* _How to complete this task_:
Write out the listing below in full and exactly, leaving out every picture.

* _Available data_:
________
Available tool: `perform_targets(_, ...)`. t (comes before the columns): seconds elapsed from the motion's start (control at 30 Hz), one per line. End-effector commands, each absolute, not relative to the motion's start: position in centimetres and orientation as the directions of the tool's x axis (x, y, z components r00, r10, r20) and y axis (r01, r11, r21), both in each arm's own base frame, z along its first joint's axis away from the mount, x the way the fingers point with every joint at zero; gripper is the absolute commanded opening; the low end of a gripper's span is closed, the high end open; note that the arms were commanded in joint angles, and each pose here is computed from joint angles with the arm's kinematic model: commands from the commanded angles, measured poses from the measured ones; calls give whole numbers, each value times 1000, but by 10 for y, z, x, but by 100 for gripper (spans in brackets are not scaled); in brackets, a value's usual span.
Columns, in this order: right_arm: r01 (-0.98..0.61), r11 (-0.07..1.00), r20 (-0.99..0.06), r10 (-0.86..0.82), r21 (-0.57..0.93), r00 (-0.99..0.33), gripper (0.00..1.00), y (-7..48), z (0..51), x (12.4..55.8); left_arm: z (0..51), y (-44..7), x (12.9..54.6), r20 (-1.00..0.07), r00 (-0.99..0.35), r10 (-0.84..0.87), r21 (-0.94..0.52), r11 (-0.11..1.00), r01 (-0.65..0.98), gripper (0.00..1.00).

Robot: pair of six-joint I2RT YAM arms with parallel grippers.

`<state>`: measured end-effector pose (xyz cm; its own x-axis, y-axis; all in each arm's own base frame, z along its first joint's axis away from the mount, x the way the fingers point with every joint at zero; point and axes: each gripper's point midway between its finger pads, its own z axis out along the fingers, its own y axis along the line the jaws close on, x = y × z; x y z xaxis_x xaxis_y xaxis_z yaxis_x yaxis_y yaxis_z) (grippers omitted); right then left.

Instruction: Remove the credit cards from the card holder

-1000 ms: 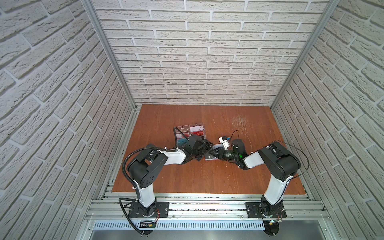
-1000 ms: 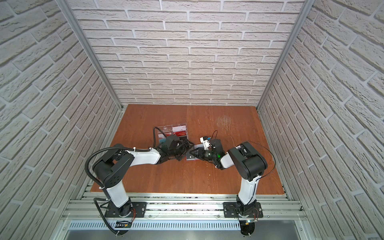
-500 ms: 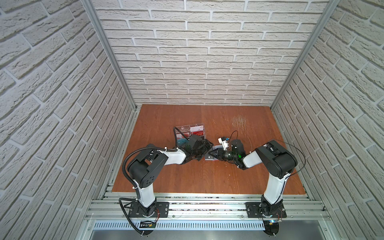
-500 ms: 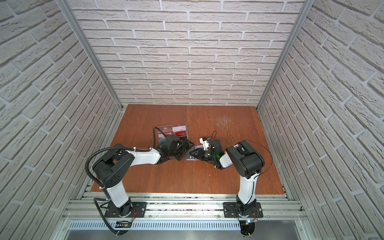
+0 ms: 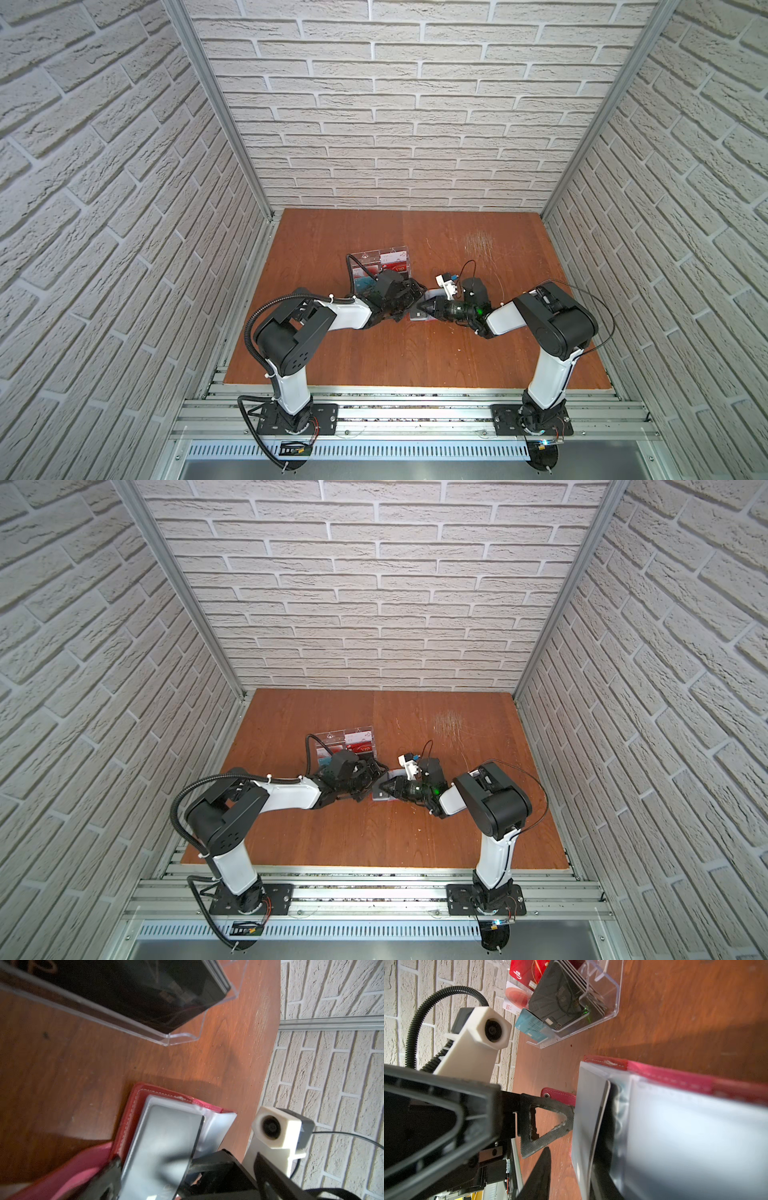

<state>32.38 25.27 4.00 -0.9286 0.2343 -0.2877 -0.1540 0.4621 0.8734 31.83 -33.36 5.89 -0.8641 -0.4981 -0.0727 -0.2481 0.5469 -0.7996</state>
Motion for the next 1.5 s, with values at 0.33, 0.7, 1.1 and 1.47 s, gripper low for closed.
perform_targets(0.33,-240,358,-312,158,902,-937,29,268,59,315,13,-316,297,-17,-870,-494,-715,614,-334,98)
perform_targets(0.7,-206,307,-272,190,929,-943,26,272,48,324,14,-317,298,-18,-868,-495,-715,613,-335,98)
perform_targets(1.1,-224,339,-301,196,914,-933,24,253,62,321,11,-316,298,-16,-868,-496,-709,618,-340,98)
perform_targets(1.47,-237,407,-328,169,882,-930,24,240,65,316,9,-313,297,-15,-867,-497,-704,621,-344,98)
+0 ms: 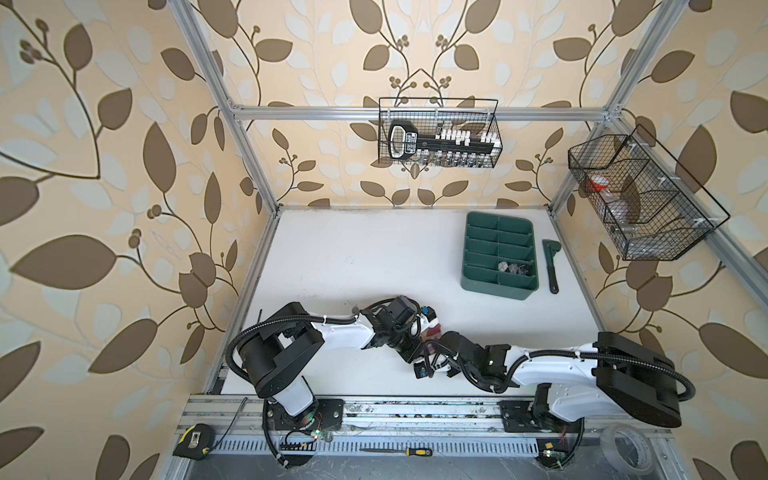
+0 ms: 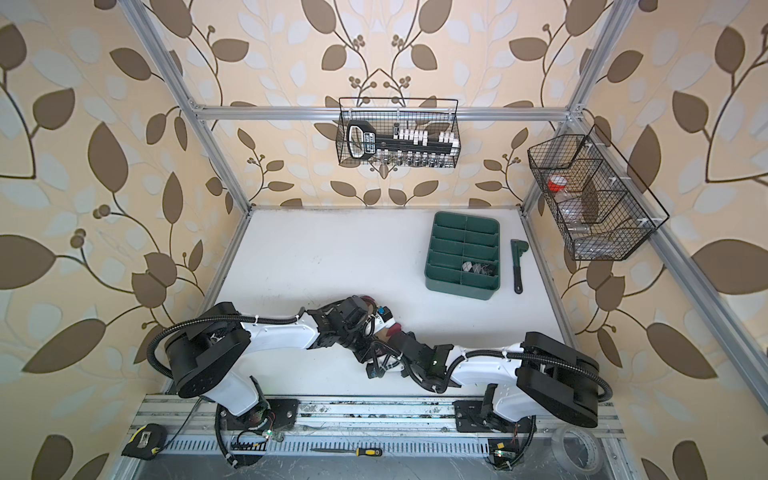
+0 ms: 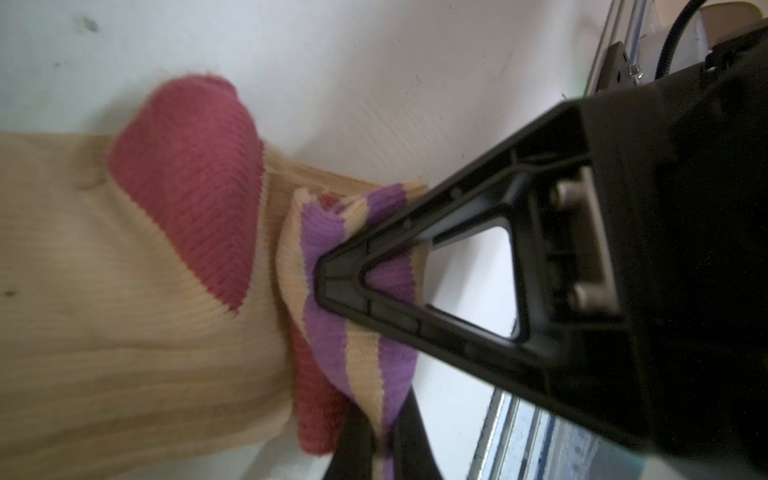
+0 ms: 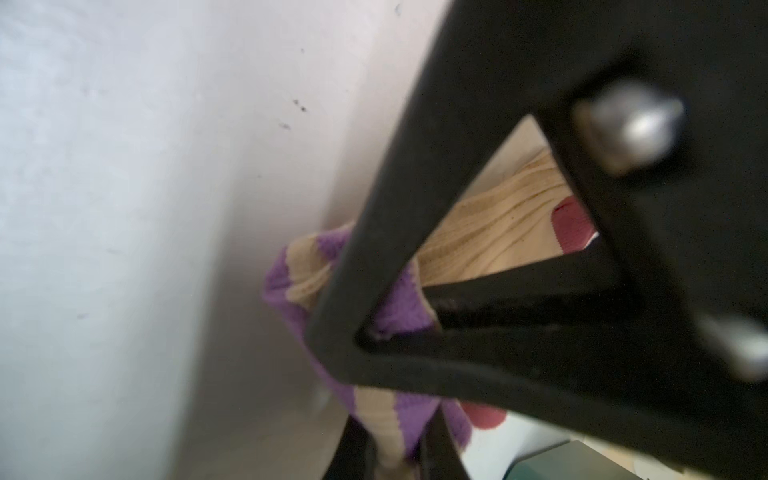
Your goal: Roll the socks
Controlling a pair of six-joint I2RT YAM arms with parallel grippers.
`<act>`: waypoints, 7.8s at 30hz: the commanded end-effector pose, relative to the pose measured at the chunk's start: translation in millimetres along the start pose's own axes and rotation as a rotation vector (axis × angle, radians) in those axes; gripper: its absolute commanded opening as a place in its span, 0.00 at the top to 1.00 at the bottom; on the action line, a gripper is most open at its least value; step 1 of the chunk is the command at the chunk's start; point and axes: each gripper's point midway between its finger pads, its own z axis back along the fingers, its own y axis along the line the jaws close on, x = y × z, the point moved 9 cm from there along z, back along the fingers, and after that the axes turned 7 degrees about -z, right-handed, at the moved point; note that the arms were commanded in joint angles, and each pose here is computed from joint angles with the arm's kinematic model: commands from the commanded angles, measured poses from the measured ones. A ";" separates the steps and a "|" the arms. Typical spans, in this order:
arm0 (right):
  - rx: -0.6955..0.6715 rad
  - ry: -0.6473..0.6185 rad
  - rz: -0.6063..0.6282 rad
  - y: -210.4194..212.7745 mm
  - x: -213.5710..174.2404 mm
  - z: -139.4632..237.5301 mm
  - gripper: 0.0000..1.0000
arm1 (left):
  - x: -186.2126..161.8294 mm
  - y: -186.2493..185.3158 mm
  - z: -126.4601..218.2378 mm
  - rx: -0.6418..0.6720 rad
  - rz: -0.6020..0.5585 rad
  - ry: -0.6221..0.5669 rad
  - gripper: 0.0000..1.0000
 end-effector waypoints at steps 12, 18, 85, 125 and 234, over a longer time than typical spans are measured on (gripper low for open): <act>0.338 0.023 -0.018 25.8 -3.8 -3.5 1.00 | 12.3 -6.5 27.1 0.112 -0.059 -0.092 0.44; 0.413 0.039 -0.071 23.7 -0.9 -2.5 1.00 | 22.1 -15.4 56.4 0.214 -0.114 -0.164 0.35; 1.220 0.225 -0.890 -75.8 3.8 -93.6 1.00 | -58.3 -63.7 14.7 1.047 -1.146 0.275 0.28; 0.953 0.125 -0.889 -119.0 -8.5 -51.6 0.30 | -61.3 -32.4 -30.8 0.922 -1.111 0.410 1.00; 0.390 0.070 -0.193 21.4 -42.8 35.7 1.00 | 61.1 29.3 14.6 0.005 0.079 0.088 0.61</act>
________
* _Solution to this problem_:
Available tool: `perform_targets(_, ...)`. t (comes before the columns): seconds elapsed from the motion's start (control at 30 Hz), one per line. End-effector commands, each absolute, not relative to the motion's start: position in centimetres and orientation as the directions of the tool's x axis (x, y, z components r00, r10, r20) and y axis (r01, r11, r21), both in each arm's own base frame, z along its first joint's axis away from the mount, x the way the fingers point with every joint at zero; gripper is the absolute commanded opening; the low end of a gripper's span is closed, the high end open; note that the arms were commanded in joint angles, and each pose here is computed from joint angles with the arm's kinematic model: commands from the commanded angles, measured poses from the measured ones; calls give whole numbers, each value times 1000, but by 10 for y, z, x, but by 100 for gripper (spans in brackets are not scaled); in brackets, a value's usual span.
Columns, in this order: right_arm: r01 (-0.98..0.61), r11 (-0.07..1.00), r20 (-0.99..0.06), r10 (-0.86..0.82), r21 (-0.57..0.93), r00 (-0.99..0.33), gripper (0.00..1.00), y (-7..48), z (0..51), x (12.4..55.8); left_arm: z (0..51), y (-44..7), x (12.9..54.6), r20 (-1.00..0.07), r00 (-0.99..0.35), r10 (-0.84..0.87), r21 (-0.94..0.52), r11 (-0.11..1.00), r01 (-0.65..0.98), gripper (0.00..1.00).

Robot: pair of six-joint I2RT YAM arms with parallel grippers.

`<state>`: measured end-effector pose (xyz cm; its own x-axis, y-axis; all in each arm's own base frame, z along its first joint's axis away from the mount, x the way the fingers point with every joint at zero; point and axes: each gripper's point midway between its finger pads, its own z axis out along the fingers, its own y axis along the line the jaws close on, x = y × z; x y z xaxis_x xaxis_y xaxis_z yaxis_x yaxis_y yaxis_z) (grippers omitted); right then left.

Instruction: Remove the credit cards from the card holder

-1000 ms: 
-1000 ms: 
-500 ms: 
-500 ms: 
+0 ms: 

<state>32.38 25.27 4.00 -0.9286 0.2343 -0.2877 -0.1540 0.4621 0.8734 31.83 -33.36 5.89 -0.8641 -0.4981 -0.0727 -0.2481 0.5469 -0.7996</state>
Motion for the next 1.5 s, with values at 0.33, 0.7, 1.1 and 1.47 s, gripper low for closed.
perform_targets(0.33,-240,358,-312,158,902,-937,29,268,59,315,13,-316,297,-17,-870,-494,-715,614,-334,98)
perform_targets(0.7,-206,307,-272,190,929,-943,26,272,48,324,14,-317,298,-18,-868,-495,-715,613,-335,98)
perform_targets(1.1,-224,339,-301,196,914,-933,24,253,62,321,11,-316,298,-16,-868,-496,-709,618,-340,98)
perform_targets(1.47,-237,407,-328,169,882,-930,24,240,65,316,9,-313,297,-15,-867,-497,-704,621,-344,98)
+0 ms: 
+0 ms: 
+0 ms: 
+0 ms: 
Your goal: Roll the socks
Controlling a pair of six-joint I2RT YAM arms with parallel grippers.
`<act>`: waypoints, 7.8s at 30hz: the commanded end-effector pose, relative to the pose measured at the chunk's start: translation in millimetres along the start pose's own axes and rotation as a rotation vector (axis × angle, radians) in those axes; gripper: its absolute commanded opening as a place in its span, 0.00 at the top to 1.00 at the bottom; on the action line, a gripper is most open at its least value; step 1 of the chunk is the command at the chunk's start; point and axes: each gripper's point midway between its finger pads, its own z axis back along the fingers, its own y axis along the line the jaws close on, x = y × z, the point moved 9 cm from there along z, back along the fingers, and after that the axes turned 7 degrees about -z, right-handed, at the moved point; note that the arms were commanded in joint angles, and each pose here is computed from joint angles with the arm's kinematic model: commands from the commanded angles, measured poses from the measured ones. A ";" separates the steps and a "|" the arms. Typical spans, in this order:
arm0 (right):
  - rx: -0.6955..0.6715 rad
  - ry: -0.6473..0.6185 rad
  - rz: -0.6063..0.6282 rad
  - y: -210.4194..212.7745 mm
  - x: -213.5710..174.2404 mm
  - z: -139.4632..237.5301 mm
  - gripper: 0.0000..1.0000
arm1 (left):
  - x: -186.2126..161.8294 mm
  - y: -186.2493..185.3158 mm
  - z: -126.4601..218.2378 mm
  - rx: -0.6418..0.6720 rad
  - rz: -0.6020..0.5585 rad
  - ry: -0.6221..0.5669 rad
  - gripper: 0.0000..1.0000
 end-effector waypoints at steps 12, 18, 85, 125 and 234, over a longer time than typical spans are measured on (gripper low for open): <act>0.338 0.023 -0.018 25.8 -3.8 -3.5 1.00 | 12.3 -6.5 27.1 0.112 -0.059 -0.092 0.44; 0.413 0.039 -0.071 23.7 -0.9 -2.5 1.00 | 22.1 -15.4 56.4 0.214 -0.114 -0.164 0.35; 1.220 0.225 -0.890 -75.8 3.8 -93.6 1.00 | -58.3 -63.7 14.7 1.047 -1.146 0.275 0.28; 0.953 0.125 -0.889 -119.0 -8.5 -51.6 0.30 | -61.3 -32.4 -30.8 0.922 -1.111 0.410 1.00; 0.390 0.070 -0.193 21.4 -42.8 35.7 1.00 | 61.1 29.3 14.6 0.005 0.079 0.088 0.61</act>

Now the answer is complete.